● Work required
Report each line of the entries below that includes "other".

--- Dataset content ---

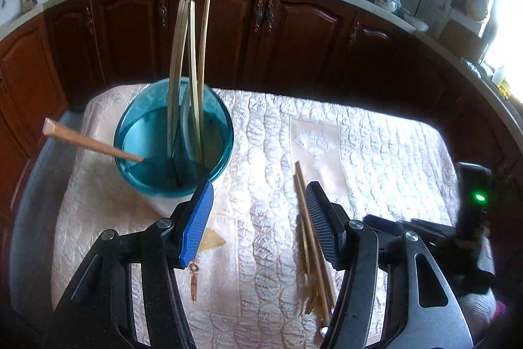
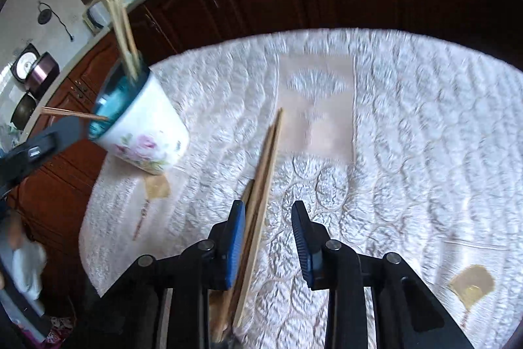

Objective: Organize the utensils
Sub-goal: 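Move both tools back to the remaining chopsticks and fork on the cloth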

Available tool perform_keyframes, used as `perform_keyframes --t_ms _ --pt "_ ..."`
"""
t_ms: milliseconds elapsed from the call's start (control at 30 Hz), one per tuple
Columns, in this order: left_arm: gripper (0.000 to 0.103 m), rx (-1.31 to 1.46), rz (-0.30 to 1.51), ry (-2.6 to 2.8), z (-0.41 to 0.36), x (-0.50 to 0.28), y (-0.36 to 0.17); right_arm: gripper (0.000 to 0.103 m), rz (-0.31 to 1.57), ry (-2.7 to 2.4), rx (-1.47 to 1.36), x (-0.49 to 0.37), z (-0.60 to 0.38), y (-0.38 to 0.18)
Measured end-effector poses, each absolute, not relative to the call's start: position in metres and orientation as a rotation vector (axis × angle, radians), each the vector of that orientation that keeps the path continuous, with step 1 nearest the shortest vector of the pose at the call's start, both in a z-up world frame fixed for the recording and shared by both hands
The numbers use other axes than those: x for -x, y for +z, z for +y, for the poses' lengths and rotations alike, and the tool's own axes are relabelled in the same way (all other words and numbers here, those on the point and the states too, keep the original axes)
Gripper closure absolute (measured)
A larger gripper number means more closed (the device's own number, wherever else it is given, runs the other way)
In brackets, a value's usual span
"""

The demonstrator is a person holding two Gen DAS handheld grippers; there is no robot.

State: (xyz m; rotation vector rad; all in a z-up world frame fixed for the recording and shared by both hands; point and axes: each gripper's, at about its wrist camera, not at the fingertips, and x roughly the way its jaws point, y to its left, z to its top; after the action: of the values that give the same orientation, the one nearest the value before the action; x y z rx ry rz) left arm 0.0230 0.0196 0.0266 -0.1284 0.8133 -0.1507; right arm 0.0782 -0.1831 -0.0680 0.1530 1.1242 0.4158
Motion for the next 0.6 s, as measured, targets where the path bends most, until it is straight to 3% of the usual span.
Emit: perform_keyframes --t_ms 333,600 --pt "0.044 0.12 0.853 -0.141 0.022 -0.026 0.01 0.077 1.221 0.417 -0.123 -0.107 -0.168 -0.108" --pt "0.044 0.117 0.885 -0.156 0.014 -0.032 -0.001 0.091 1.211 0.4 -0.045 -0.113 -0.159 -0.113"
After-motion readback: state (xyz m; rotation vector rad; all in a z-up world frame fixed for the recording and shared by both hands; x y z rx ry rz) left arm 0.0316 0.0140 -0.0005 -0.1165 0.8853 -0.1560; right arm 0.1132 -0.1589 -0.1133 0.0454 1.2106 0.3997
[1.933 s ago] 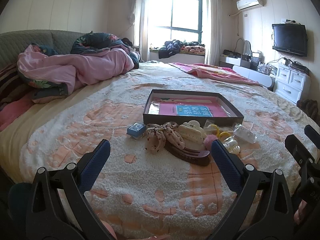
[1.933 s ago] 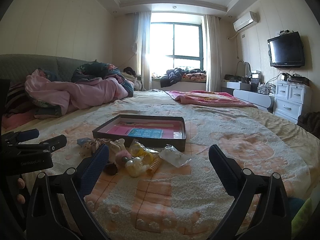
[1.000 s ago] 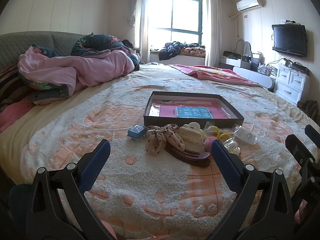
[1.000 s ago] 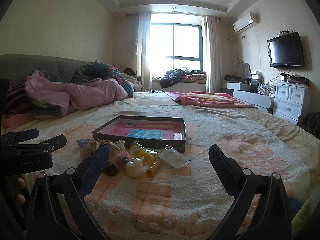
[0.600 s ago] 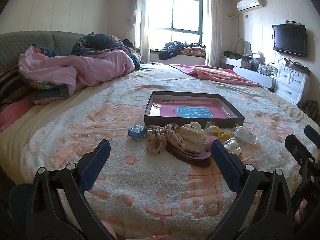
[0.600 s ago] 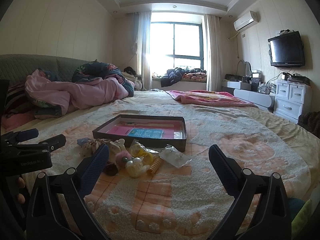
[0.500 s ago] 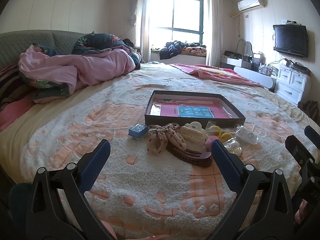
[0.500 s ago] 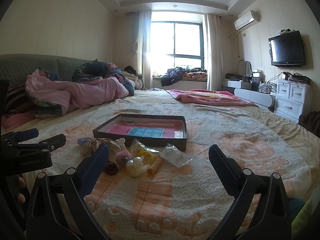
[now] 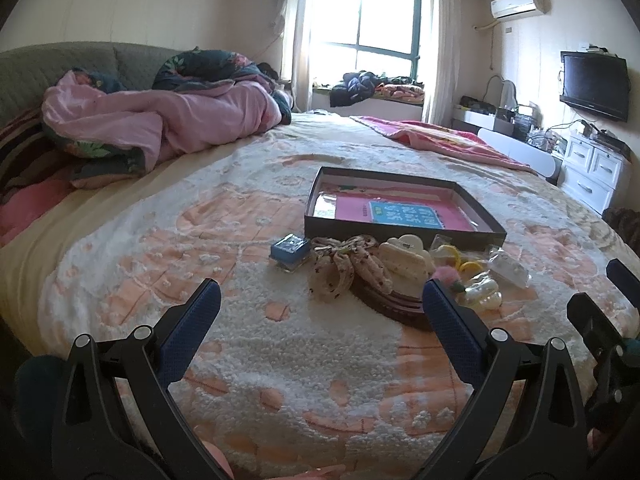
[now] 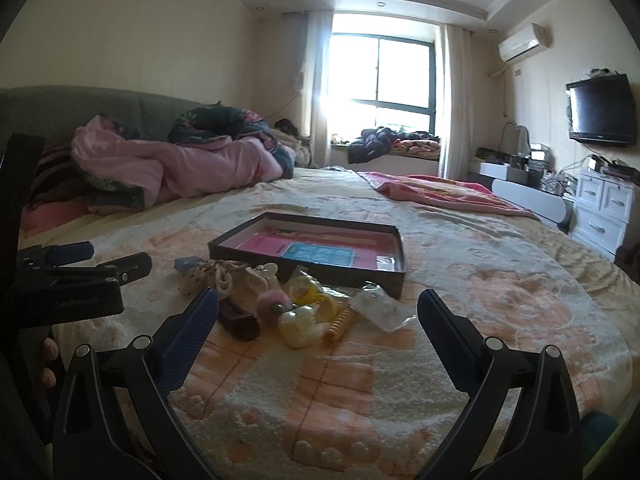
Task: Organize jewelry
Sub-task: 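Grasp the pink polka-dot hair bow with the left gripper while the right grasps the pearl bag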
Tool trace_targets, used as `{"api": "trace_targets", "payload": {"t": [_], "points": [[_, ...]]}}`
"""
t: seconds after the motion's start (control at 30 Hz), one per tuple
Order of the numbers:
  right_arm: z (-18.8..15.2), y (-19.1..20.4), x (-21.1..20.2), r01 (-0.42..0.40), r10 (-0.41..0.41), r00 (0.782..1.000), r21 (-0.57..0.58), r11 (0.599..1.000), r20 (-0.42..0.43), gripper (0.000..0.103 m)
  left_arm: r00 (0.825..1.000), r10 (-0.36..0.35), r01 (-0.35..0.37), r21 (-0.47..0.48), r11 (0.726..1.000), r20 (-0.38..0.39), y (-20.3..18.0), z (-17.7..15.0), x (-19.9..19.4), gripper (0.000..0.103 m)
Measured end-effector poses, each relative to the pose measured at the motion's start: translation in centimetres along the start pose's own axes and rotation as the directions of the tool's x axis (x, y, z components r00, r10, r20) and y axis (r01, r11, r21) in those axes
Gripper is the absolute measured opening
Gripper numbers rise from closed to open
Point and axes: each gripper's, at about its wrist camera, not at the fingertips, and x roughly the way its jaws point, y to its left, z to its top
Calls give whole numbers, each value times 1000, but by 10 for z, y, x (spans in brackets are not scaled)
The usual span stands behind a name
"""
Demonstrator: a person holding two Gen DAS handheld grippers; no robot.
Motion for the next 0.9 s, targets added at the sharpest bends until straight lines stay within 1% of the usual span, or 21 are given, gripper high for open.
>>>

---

● Task result
The numbers use other axes than those: x for -x, y for +z, z for +y, for the poses' lengths and rotations alike, and the tool's own axes are relabelled in the same way (all other words and numbers here, those on the point and the states too, keep the original axes)
A larger gripper number means more closed (the device's own number, wherever else it is given, runs the other way)

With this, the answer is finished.